‘If we have nice docile mounts I expect we can manage,’ I said to McTurk.

  ‘Oh, I’ll pick you out a pair of quiet animals,’ said McTurk, and he went off with Francis to arrange the details. Later he told us that we were to meet Francis and the horses at a spot about two miles away on the following morning. From there we were to strike out into the unknown.

  The grassland was a lovely green-golden in the first rays of the sun when we set off, bumping our way in the jeep towards the distant line of trees, which was the place of rendezvous. The sky was a delicate jay’s-wing blue, and high above us two minute hawks circled slowly, searching the vast grassland for their breakfast. Dragonflies, vivid as fireworks, shot across the swerving nose of the jeep, and the warm wind of our progress stirred and tumbled the fawn dust of the track into a swirling cloud behind us. McTurk, holding the steering wheel negligently with one hand and using the other to cram his hat more firmly on his head, leant across and started to tell me something, shouting to make himself heard above the roar of the engine and the wind.

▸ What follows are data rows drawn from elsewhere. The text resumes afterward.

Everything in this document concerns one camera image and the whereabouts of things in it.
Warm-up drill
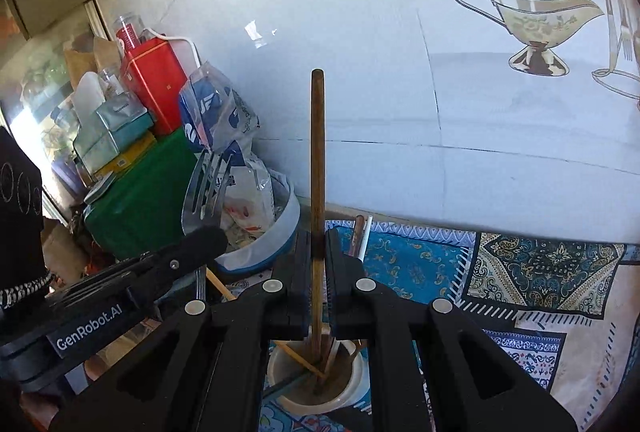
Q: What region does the yellow chopstick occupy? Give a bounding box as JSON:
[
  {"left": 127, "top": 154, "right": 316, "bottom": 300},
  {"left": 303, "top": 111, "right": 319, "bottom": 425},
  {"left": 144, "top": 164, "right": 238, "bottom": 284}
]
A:
[{"left": 206, "top": 267, "right": 329, "bottom": 381}]

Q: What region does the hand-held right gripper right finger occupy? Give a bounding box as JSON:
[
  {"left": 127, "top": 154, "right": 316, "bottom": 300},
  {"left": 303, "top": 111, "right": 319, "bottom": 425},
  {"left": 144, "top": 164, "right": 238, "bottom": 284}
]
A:
[{"left": 325, "top": 229, "right": 581, "bottom": 432}]

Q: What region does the red tin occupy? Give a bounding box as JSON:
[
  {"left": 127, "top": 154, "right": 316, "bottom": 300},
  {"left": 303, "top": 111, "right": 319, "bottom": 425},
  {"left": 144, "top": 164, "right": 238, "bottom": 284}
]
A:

  ‘This Indian . . . Francis . . . thought I’d warn you . . . apt to be a bit queer . . . gets excited . . . sort of fits, I think . . . says the world turns round inside his head . . . no reason why today . . . thought I’d warn you . . . quite harmless, of course.’

  ‘Are you sure he’s harmless?’ I roared back, aware of a sinking feeling in the pit of my stomach.

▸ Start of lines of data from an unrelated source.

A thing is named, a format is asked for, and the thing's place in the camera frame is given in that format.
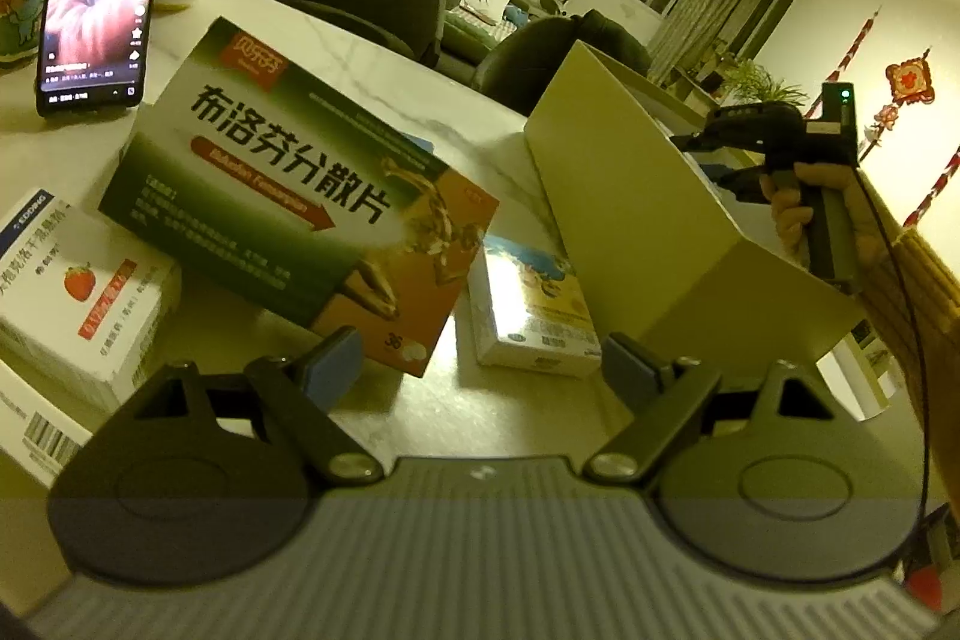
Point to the red knot wall ornament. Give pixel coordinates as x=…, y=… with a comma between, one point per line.
x=907, y=81

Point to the large cardboard box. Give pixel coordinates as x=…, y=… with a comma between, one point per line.
x=645, y=212

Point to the white barcode medicine box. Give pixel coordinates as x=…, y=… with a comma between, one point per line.
x=37, y=430

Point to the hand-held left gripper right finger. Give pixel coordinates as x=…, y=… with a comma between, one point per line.
x=630, y=364

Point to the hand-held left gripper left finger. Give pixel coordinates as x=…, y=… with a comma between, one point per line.
x=339, y=359

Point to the white strawberry medicine box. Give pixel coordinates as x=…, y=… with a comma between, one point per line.
x=75, y=302

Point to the grey sofa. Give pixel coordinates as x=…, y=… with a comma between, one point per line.
x=469, y=40

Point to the person's right hand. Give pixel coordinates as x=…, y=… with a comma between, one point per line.
x=787, y=220

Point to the white marble desktop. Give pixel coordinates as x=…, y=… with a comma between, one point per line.
x=487, y=411

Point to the yellow blue cartoon medicine box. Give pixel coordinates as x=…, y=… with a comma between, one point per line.
x=525, y=302

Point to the green orange medicine box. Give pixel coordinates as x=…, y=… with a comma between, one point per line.
x=285, y=197

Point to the green potted plant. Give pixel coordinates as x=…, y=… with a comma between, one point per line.
x=757, y=81

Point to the patterned curtain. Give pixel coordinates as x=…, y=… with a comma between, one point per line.
x=720, y=3

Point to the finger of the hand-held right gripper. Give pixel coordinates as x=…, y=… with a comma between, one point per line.
x=742, y=186
x=694, y=143

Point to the white cardboard box lid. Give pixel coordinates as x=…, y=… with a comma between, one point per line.
x=870, y=377

  ‘Oh, quite harmless, definitely.’

  ‘What’s all this?’ inquired Bob from the back seat. ‘McTurk says Francis has fits,’ I said soothingly. ‘Has what?’ shouted Bob.

  ‘Fits.’

  Fits?’

  ‘Yes, you know . . . goes a bit queer in the head sometimes. But McTurk says he’s quite harmless.’

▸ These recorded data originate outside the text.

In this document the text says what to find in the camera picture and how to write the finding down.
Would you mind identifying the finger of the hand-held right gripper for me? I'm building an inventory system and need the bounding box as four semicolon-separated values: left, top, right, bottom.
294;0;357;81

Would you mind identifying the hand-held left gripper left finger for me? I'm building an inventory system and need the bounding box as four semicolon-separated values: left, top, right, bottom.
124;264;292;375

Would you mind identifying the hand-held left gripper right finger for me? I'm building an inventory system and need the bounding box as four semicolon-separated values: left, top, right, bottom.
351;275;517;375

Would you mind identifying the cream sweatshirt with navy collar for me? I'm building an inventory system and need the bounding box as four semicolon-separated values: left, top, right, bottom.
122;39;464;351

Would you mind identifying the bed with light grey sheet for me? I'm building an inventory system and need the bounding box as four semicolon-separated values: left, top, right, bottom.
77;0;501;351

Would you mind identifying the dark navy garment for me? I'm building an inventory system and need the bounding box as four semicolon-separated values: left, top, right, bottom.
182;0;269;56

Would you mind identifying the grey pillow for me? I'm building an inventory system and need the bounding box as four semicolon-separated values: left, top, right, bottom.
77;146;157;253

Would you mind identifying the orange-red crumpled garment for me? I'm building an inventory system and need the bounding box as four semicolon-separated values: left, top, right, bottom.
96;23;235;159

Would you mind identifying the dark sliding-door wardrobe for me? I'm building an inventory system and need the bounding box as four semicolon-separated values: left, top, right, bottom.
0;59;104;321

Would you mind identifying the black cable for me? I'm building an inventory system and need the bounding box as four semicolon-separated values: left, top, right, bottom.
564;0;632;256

  ‘My God!’ said Bob sepulchrally, lying back in his seat and closing his eyes, an expression of extreme martyrdom on his face.

  We reached the trees, and there, squatting on the ground, was Francis, his pixie hat tilted at a rakish angle. Behind him stood the horses in a dejected half-circle, heads drooping and reins dangling. They were clad in high pommelled and extremely uncomfortable-looking saddles. We extracted ourselves from the jeep and greeted Francis with a slightly strained joviality. McTurk wished us good hunting, turned the jeep and started off with a roar that sent all the horses on to their hind legs, stirrups and bits jangling. Francis calmed them somewhat and led them forward for our inspection. We gazed at our mounts, and they gazed back, with equal suspicion.

  ‘Which one are you going to have?’ I asked Bob.

  ‘I don’t suppose it’ll make much difference,’ he said, ‘but I’ll have the brown with the cast in its eye.’

  That left me with a large grey that appeared to have a good deal of mule in its make-up. I addressed it in what I hoped was a cheerful voice and stepped up to its side, whereupon it waltzed sideways and showed the whites of its eyes.

  ‘Good boy,’ I crooned huskily, trying to get my foot into the stirrup.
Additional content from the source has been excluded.